* [WHAT TO DO]: Only the lines containing "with" belong in the answer; find them in the material below.

* [GIVEN DATA]:
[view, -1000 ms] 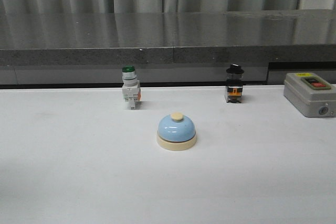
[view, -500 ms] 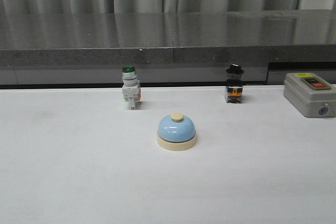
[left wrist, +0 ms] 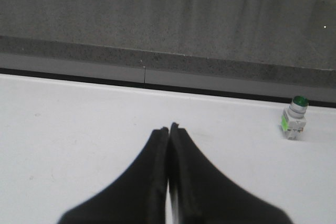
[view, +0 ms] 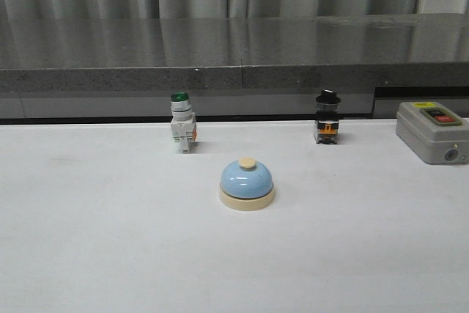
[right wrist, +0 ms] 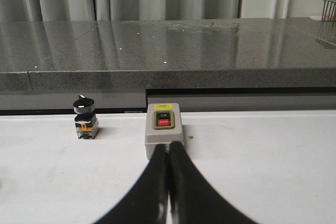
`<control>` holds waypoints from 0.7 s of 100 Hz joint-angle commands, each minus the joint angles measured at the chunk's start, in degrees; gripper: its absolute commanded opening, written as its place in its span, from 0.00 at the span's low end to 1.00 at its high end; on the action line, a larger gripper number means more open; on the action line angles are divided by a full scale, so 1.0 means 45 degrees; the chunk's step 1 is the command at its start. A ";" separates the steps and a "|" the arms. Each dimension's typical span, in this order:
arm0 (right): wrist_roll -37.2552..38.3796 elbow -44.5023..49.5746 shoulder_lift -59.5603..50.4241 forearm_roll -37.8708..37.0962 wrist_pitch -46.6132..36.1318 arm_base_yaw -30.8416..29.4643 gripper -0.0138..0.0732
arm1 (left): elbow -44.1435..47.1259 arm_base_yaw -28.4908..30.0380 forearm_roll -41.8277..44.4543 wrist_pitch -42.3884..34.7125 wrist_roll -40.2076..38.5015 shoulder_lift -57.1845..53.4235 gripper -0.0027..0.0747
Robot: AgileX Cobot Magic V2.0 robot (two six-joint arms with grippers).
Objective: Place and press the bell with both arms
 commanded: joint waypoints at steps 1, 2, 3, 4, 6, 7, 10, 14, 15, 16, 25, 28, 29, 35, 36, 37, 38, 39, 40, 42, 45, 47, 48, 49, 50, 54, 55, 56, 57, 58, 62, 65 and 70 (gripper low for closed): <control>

* [TASK SOLUTION]:
Robot: AgileX Cobot Magic V2.0 robot (two six-joint arms with grippers).
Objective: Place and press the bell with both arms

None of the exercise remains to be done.